- _INSTRUCTIONS TO FOLLOW_: Could you print every line from the first one of the records below through the line containing "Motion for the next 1", with both included and nothing else?
━━━ PROVIDED DATA
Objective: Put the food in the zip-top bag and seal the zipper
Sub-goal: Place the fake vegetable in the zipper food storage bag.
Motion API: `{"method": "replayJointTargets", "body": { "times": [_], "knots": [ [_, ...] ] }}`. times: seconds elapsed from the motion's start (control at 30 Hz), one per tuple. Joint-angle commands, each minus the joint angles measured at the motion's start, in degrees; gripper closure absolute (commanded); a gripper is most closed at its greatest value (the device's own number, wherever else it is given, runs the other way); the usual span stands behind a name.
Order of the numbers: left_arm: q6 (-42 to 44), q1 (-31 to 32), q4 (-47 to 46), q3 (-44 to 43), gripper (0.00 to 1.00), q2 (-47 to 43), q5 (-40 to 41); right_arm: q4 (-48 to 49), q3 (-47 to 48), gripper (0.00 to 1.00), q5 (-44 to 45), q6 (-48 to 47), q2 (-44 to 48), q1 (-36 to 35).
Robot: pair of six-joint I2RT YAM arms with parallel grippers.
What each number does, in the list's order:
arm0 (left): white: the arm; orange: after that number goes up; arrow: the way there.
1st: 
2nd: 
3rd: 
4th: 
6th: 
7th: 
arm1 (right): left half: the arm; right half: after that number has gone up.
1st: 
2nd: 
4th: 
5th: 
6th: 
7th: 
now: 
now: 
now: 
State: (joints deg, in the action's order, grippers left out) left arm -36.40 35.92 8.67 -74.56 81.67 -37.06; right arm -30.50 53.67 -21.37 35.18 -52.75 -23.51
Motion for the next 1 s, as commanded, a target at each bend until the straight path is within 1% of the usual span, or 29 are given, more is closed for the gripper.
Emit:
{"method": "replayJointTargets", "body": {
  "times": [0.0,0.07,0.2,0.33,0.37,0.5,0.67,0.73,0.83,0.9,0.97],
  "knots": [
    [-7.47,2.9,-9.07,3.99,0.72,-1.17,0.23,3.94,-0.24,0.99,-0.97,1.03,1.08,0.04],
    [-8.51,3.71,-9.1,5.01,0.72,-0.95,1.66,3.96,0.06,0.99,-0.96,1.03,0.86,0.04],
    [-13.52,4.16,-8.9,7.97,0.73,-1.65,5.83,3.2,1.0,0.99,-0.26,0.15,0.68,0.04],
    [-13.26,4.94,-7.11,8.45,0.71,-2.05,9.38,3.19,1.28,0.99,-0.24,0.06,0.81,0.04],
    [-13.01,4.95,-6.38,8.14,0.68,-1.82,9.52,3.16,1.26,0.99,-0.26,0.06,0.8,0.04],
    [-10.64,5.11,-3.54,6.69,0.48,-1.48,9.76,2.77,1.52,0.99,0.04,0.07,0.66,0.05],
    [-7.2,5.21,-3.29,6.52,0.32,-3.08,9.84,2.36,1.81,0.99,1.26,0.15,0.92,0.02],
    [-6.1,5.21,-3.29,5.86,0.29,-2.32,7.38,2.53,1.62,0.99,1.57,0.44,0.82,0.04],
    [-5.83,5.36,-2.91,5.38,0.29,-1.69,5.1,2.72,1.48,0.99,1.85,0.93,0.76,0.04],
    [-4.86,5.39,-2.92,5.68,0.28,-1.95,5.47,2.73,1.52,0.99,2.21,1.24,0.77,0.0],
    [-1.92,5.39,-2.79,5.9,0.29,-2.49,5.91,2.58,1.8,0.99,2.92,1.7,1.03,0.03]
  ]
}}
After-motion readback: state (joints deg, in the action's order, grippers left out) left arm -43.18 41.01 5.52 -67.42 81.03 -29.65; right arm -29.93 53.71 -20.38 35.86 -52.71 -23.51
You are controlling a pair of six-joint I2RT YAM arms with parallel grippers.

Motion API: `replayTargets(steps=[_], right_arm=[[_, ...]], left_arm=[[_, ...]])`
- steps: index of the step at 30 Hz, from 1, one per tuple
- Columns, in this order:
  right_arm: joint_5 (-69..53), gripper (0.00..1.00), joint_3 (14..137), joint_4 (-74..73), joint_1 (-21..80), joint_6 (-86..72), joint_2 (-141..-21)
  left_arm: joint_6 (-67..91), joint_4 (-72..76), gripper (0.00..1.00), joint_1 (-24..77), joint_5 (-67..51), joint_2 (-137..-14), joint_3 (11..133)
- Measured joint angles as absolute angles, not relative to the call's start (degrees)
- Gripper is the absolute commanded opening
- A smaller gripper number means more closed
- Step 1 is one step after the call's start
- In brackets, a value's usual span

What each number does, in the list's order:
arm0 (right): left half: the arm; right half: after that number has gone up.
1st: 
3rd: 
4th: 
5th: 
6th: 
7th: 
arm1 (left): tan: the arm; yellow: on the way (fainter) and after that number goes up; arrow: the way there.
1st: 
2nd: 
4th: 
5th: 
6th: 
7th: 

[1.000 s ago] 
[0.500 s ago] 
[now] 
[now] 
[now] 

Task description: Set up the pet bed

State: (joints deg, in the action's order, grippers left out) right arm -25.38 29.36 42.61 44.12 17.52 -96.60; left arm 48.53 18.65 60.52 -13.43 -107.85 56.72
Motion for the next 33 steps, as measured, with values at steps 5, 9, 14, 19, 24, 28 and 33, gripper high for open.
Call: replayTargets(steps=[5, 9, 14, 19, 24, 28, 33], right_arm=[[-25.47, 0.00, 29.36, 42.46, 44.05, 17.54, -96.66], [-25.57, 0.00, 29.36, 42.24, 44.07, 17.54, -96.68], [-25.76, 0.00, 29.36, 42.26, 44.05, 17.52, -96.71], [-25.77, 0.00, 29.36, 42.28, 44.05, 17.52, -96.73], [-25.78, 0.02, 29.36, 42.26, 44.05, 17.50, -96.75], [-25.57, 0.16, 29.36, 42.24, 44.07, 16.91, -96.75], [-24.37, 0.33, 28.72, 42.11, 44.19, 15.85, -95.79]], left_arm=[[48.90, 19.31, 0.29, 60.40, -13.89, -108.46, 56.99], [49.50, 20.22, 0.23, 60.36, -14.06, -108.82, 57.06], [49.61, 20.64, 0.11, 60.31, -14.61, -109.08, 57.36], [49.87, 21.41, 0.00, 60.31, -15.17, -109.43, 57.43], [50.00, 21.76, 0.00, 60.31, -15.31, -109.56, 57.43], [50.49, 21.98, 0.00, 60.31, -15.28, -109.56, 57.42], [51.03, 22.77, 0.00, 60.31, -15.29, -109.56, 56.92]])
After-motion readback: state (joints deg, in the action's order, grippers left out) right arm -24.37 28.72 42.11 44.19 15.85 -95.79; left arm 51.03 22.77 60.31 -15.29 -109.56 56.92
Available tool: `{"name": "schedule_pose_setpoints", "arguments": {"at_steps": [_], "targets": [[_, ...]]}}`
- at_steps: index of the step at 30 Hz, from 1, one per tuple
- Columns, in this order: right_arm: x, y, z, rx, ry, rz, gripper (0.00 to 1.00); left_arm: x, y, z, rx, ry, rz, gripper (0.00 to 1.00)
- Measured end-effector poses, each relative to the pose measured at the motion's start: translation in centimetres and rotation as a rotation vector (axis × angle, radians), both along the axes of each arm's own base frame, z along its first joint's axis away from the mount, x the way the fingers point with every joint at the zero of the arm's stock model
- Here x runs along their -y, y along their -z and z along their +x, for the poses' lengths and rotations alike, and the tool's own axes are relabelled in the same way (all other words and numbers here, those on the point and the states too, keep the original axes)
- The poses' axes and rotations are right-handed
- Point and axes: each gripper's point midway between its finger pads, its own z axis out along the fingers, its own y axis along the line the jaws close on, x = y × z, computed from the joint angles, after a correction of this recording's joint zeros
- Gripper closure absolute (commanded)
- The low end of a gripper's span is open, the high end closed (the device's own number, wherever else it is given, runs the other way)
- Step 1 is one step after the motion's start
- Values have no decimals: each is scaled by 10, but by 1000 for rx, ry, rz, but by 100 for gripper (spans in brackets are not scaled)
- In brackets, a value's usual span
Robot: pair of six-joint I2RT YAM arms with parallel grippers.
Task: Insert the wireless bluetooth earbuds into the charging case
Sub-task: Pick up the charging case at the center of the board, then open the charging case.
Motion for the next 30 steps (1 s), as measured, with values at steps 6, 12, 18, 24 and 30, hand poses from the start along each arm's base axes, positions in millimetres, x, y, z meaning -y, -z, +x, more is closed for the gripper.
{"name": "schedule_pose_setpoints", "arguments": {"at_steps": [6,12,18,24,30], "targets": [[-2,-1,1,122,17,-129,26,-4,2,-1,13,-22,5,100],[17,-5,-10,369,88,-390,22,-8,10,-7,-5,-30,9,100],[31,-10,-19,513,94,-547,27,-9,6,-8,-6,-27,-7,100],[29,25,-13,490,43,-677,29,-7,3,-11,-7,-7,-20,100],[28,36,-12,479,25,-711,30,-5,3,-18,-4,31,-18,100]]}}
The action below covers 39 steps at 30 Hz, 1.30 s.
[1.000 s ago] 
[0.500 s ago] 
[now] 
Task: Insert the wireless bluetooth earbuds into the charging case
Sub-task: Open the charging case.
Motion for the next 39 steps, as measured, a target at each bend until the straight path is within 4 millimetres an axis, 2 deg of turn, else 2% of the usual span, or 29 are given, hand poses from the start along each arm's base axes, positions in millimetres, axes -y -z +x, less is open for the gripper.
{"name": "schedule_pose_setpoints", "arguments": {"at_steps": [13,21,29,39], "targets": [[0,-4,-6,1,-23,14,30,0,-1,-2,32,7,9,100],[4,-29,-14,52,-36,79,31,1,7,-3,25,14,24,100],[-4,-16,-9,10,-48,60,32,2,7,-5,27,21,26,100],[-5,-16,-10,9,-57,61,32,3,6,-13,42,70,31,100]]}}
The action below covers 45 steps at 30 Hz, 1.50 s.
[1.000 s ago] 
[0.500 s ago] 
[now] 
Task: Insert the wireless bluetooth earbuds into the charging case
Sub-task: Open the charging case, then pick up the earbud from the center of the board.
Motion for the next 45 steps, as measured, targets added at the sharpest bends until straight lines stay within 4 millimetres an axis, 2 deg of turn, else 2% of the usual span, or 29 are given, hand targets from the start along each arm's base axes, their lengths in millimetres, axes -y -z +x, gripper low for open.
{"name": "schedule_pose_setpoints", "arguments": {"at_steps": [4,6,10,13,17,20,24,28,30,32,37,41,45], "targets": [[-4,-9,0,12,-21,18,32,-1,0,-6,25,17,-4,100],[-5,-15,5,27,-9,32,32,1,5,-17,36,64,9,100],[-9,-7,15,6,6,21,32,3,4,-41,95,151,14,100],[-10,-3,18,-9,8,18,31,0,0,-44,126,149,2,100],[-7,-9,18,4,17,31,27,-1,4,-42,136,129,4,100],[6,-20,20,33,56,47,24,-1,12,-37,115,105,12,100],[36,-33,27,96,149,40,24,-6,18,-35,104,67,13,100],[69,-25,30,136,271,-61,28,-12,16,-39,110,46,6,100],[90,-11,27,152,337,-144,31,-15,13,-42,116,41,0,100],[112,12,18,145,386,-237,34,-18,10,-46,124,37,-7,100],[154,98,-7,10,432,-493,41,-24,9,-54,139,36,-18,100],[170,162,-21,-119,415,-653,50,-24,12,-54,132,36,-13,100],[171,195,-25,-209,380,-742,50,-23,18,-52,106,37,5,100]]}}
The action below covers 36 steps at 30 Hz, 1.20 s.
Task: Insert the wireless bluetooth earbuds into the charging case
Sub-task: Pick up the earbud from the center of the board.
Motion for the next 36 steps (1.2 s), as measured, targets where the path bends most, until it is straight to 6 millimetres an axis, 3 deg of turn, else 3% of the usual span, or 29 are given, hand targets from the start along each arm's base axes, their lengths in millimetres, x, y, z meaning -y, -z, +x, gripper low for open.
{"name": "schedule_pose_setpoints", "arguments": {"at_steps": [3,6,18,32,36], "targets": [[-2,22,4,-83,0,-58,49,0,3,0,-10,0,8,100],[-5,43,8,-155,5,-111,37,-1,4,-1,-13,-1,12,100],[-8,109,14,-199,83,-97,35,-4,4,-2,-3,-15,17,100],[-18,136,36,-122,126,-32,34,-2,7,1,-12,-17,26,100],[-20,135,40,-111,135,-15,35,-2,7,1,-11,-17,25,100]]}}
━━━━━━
- _OUTPUT FOR THIS EXERCISE_:
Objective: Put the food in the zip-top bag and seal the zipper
Sub-goal: Place the fake vegetable in the zipper food storage bag.
Motion API: `{"method": "replayJointTargets", "body": { "times": [_], "knots": [ [_, ...] ] }}`. times: seconds elapsed from the motion's start (control at 30 Hz), one per tuple. Joint-angle commands, each minus the joint angles measured at the motion's start, in degrees; gripper closure absolute (commanded); a gripper is most closed at its greatest value (the device's own number, wherever else it is given, runs the other way); the usual span stands behind a name.
Order of the numbers: left_arm: q6 (-42 to 44), q1 (-31 to 32), q4 (-47 to 46), q3 (-44 to 43), gripper (0.00 to 1.00), q2 (-47 to 43), q5 (-40 to 41); right_arm: q4 (-48 to 49), q3 (-47 to 48), gripper (0.00 to 1.00), q5 (-44 to 45), q6 (-48 to 47), q2 (-44 to 48), q1 (-36 to 35).
Robot: pair of six-joint I2RT YAM arms with parallel grippers.
What each number does, in the list's order:
arm0 (left): white: the arm; orange: after that number goes up; arrow: the way there.
1st: 
2nd: 
3rd: 
4th: 
6th: 
7th: 
arm1 (right): left half: the arm; right half: after that number has gone up.
1st: 
2nd: 
4th: 
5th: 
6th: 
7th: 
now: 
now: 
now: 
State: (joints deg, in the action's order, grippers left out) left arm -36.40 35.92 8.67 -74.56 81.67 -37.06; right arm -30.50 53.67 -21.37 35.18 -52.75 -23.51
Motion for the next 1 s, as commanded, a target at each bend until the straight path is within 1% of the usual span, or 29 are given, more is closed for the gripper.

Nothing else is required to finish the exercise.